(Collected data)
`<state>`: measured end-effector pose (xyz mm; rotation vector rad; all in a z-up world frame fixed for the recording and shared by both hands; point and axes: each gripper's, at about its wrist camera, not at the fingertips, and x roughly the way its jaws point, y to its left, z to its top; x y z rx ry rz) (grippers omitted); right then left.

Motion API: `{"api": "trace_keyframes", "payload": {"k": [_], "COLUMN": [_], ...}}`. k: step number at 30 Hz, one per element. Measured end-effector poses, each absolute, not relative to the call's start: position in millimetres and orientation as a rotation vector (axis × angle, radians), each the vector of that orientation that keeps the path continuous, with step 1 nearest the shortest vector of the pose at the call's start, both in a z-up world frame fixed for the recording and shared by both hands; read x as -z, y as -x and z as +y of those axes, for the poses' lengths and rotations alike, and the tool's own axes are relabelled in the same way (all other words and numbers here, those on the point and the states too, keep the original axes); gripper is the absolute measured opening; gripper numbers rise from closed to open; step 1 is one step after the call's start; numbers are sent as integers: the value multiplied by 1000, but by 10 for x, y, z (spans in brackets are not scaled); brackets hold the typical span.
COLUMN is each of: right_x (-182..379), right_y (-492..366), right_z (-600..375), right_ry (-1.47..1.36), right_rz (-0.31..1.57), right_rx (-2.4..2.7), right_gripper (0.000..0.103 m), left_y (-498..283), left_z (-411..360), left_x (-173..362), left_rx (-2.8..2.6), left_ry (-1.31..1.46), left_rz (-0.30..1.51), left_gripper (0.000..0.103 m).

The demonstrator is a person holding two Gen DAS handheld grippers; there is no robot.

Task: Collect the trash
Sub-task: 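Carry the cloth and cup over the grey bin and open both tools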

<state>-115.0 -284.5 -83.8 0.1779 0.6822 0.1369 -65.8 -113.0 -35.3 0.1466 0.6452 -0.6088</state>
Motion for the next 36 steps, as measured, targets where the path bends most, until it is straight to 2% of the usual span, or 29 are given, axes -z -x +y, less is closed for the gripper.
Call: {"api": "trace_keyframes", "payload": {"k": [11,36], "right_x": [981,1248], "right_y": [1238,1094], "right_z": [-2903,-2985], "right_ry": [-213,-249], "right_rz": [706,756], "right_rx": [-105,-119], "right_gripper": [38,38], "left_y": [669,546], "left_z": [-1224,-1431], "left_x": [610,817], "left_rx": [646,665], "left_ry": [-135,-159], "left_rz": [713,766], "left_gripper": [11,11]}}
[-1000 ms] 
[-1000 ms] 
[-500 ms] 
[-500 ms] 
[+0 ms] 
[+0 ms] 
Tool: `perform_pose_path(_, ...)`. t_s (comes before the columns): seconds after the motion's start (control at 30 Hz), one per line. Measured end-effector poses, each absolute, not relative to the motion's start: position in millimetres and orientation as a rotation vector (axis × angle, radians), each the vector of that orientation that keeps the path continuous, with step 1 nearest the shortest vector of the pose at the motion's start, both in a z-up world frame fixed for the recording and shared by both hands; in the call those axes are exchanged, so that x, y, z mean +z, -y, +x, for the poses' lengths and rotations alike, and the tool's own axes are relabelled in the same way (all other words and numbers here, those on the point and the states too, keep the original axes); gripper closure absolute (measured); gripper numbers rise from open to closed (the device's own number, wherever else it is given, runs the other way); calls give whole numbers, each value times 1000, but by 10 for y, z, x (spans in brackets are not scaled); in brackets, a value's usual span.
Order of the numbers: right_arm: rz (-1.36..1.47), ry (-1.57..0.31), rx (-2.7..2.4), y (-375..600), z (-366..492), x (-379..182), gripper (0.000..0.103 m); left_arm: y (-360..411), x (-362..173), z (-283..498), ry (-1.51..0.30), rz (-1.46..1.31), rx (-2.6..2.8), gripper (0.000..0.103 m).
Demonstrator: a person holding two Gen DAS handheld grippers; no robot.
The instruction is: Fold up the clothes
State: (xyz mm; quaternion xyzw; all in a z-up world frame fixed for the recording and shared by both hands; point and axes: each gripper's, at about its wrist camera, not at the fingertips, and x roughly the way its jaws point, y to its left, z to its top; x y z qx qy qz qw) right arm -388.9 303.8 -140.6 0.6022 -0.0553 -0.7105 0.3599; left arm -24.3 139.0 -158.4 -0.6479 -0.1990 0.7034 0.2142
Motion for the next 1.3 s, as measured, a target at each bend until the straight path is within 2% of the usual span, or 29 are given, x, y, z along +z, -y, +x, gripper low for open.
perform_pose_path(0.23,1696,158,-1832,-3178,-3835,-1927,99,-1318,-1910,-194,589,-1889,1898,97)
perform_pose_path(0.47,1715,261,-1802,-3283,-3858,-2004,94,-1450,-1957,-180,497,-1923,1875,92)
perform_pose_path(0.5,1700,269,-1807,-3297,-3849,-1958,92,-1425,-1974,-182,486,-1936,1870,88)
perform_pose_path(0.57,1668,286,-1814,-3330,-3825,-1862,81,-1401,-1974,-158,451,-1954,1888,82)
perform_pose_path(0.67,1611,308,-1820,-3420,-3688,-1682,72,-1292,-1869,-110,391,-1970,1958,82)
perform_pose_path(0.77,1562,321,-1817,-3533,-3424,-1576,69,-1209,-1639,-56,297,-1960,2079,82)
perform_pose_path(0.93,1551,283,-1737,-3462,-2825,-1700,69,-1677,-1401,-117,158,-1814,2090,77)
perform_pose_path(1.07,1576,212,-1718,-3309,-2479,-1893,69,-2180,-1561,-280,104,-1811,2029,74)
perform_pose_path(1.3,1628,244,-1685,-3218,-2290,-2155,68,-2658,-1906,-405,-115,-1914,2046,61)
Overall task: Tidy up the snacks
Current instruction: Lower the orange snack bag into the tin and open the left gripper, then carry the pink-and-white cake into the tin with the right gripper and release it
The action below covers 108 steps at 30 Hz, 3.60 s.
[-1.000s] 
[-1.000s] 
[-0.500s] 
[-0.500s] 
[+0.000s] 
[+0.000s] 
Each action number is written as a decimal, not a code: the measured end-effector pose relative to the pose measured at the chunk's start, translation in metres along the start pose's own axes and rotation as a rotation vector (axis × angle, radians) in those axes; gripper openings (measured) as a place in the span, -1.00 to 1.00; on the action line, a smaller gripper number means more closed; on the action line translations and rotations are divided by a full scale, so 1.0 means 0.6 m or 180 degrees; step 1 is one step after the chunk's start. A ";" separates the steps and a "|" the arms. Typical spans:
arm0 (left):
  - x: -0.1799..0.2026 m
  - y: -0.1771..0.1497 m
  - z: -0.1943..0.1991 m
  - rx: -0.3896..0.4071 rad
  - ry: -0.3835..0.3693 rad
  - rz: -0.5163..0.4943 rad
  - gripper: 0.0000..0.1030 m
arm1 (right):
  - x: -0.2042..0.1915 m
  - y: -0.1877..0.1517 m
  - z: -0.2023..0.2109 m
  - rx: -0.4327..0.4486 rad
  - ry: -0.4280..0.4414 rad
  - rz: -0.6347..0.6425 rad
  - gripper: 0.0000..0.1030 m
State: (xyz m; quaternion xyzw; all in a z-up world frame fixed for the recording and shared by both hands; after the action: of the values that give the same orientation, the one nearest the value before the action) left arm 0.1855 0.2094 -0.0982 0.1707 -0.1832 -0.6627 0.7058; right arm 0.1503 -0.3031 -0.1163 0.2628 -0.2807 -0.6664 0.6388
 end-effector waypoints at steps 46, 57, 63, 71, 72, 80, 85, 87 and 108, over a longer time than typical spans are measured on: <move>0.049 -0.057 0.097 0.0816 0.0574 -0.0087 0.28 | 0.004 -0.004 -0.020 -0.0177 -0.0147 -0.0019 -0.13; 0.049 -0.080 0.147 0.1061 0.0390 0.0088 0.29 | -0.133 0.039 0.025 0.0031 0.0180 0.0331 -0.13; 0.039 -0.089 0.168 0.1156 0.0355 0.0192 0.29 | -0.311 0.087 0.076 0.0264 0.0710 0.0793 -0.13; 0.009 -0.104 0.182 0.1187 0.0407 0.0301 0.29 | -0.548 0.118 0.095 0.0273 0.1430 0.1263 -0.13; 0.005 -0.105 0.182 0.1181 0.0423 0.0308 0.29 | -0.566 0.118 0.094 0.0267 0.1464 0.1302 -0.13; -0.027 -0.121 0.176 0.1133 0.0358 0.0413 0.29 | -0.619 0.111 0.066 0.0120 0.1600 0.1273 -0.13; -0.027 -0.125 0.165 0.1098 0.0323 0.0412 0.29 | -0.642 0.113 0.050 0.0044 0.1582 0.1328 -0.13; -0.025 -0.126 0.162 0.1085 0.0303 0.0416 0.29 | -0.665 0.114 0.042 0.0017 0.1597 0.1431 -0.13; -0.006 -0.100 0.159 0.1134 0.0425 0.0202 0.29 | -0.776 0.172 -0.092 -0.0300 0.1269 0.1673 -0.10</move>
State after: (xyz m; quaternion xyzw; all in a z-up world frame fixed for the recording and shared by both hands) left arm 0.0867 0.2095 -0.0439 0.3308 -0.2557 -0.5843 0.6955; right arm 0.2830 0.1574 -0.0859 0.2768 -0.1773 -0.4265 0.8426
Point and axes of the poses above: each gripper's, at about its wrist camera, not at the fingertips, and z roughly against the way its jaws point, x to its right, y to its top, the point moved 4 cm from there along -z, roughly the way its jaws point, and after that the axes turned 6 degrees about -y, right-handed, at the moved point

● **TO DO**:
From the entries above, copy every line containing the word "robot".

● **EXPECTED OUTPUT**:
The demonstrator is a person holding two Gen DAS handheld grippers; there is no robot.
Demonstrator: a person holding two Gen DAS handheld grippers; no robot.

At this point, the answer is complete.